**WHAT YOU NEED TO DO**
Hunt through the lines below for the string "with" and copy each one that has it.

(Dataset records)
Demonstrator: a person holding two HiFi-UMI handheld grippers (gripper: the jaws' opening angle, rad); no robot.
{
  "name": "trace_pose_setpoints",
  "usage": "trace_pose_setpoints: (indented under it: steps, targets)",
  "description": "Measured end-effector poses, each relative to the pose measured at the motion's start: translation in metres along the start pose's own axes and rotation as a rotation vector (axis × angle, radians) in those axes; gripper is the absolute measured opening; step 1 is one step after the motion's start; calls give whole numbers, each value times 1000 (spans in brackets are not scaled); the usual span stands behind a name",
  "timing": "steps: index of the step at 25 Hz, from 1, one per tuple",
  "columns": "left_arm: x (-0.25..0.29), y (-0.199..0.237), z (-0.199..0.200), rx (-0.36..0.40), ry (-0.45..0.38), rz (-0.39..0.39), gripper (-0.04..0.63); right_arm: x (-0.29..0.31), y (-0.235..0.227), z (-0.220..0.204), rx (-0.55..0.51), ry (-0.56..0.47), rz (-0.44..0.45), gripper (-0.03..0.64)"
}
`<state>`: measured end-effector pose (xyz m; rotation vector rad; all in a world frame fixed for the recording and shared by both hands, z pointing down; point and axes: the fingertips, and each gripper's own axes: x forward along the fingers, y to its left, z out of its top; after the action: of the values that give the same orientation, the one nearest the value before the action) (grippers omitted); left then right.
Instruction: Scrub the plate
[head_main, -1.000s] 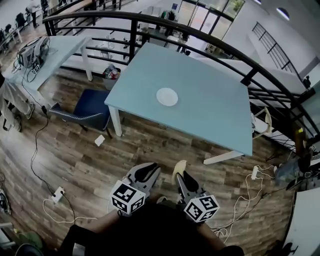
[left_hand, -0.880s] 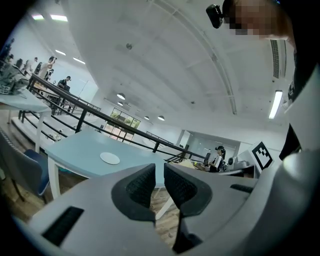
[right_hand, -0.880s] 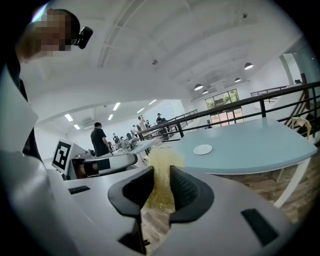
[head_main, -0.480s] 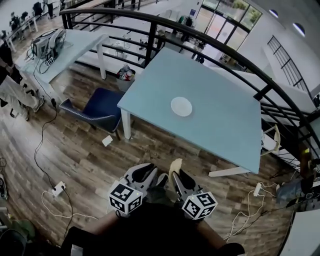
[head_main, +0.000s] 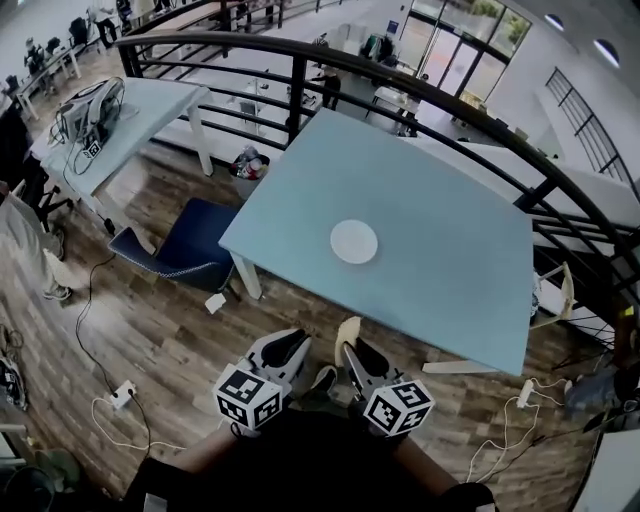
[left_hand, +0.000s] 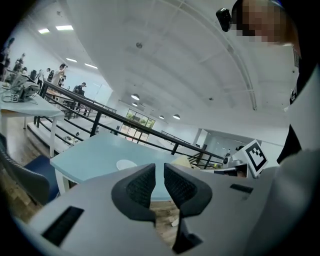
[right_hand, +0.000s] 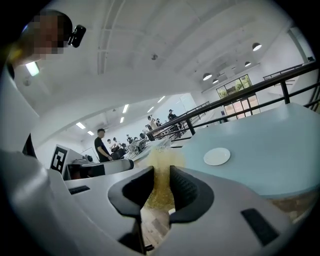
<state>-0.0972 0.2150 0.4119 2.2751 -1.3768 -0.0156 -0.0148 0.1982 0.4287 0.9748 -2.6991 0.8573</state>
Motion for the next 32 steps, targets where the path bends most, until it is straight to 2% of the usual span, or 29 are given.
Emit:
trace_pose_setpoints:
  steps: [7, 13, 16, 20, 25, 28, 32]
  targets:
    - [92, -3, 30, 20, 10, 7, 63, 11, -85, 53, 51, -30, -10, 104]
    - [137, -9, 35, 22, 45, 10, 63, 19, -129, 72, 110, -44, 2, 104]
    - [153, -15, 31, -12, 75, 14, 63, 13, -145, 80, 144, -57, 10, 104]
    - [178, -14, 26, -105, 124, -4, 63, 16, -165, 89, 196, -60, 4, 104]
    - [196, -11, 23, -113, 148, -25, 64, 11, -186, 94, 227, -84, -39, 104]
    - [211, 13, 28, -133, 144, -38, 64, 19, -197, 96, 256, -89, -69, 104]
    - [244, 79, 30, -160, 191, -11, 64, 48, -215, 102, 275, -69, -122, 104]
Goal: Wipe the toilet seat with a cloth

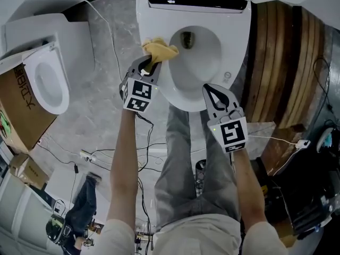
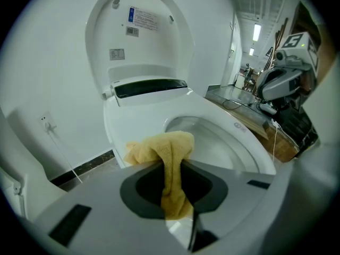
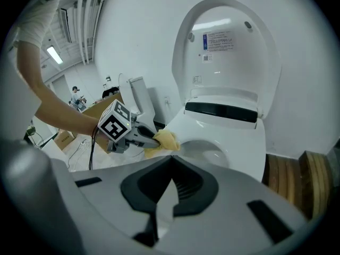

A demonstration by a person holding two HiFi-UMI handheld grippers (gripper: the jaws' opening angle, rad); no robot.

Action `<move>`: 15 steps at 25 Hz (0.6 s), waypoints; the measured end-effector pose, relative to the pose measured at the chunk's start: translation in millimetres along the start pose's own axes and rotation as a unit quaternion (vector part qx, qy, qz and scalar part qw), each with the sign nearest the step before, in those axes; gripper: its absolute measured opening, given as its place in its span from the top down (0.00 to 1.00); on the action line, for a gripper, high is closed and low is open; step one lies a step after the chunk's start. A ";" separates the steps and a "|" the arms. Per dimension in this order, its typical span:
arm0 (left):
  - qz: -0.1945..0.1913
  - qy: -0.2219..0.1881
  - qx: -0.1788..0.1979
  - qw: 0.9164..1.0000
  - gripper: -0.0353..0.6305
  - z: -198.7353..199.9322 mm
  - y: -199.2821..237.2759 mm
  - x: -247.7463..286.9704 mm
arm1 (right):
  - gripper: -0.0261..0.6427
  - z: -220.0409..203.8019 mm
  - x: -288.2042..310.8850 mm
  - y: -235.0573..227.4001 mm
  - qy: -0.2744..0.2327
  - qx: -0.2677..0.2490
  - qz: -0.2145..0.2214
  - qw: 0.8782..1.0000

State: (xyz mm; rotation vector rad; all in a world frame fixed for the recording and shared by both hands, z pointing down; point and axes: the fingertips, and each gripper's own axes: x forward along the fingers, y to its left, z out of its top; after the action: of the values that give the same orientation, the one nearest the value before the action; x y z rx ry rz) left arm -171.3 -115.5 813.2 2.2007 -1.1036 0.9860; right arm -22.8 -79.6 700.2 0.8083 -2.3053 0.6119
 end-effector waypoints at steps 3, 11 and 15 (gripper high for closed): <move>0.007 0.003 -0.016 1.000 0.82 -9.0 -9.6 -5.2 | 0.95 -4.4 -4.8 2.7 0.002 -0.004 0.010 1.000; 0.026 0.001 -0.045 0.999 0.82 -28.1 -27.9 -15.2 | 0.95 -17.5 -12.6 8.5 0.008 -0.021 0.035 0.999; 0.036 0.006 -0.063 0.997 0.82 -38.3 -41.7 -20.2 | 0.95 -29.2 -19.1 10.5 0.015 -0.031 0.051 0.998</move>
State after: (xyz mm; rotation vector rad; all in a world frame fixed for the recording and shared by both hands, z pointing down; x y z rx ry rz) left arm -160.0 -56.5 817.3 2.0655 -1.2140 0.9332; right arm -6.5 -47.4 705.6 0.6517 -2.3377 0.5905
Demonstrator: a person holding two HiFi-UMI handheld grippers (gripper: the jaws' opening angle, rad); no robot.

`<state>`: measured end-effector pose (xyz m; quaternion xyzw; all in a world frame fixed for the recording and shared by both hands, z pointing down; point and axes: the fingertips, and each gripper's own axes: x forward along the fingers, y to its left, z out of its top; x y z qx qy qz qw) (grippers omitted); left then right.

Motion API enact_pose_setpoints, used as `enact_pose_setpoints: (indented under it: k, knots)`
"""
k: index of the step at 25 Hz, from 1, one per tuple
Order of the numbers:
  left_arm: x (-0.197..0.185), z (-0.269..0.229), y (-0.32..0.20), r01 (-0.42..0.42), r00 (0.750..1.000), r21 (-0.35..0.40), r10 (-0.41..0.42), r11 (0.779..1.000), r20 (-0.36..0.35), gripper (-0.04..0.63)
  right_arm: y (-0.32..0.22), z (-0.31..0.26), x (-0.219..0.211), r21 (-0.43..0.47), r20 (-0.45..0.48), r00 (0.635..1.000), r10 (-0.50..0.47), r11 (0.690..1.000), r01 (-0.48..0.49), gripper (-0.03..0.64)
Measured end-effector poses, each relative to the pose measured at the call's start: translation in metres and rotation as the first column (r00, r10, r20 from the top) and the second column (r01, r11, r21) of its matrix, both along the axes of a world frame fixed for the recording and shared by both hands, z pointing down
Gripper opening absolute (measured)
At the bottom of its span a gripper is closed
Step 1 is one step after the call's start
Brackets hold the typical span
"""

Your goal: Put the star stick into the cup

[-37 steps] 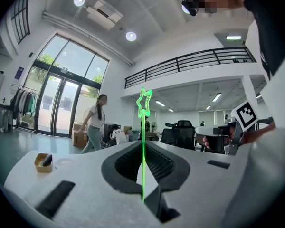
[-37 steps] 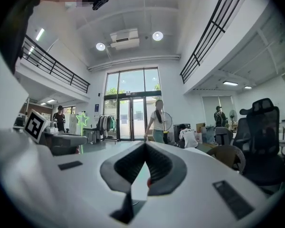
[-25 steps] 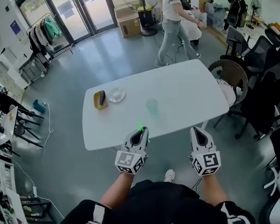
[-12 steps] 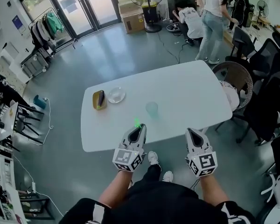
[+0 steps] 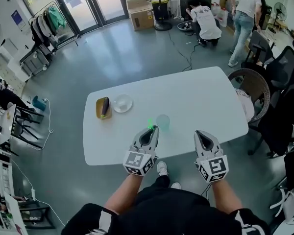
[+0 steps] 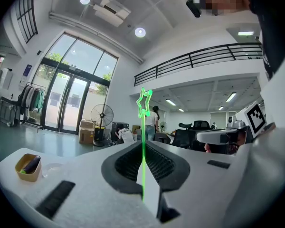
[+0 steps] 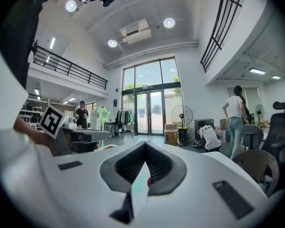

**COMPLETED EXERCISE**
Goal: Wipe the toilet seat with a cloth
Action `<move>`: 15 steps at 25 Hz (0.6 s), waypoints; the measured end-effector pose, relative to the pose measured at the chunk's start: translation in millimetres along the start pose's own axes and rotation as a unit quaternion (vector part qx, qy, qz and scalar part qw), each with the sign nearest the step before, in those axes; gripper: its absolute measured opening, given as its place in its span from the top down (0.00 to 1.00); on the action line, for a gripper, high is closed and low is open; step one lies a step after the chunk's start. A ";" separates the steps and a "|" the arms. Per dimension in this order, its typical span:

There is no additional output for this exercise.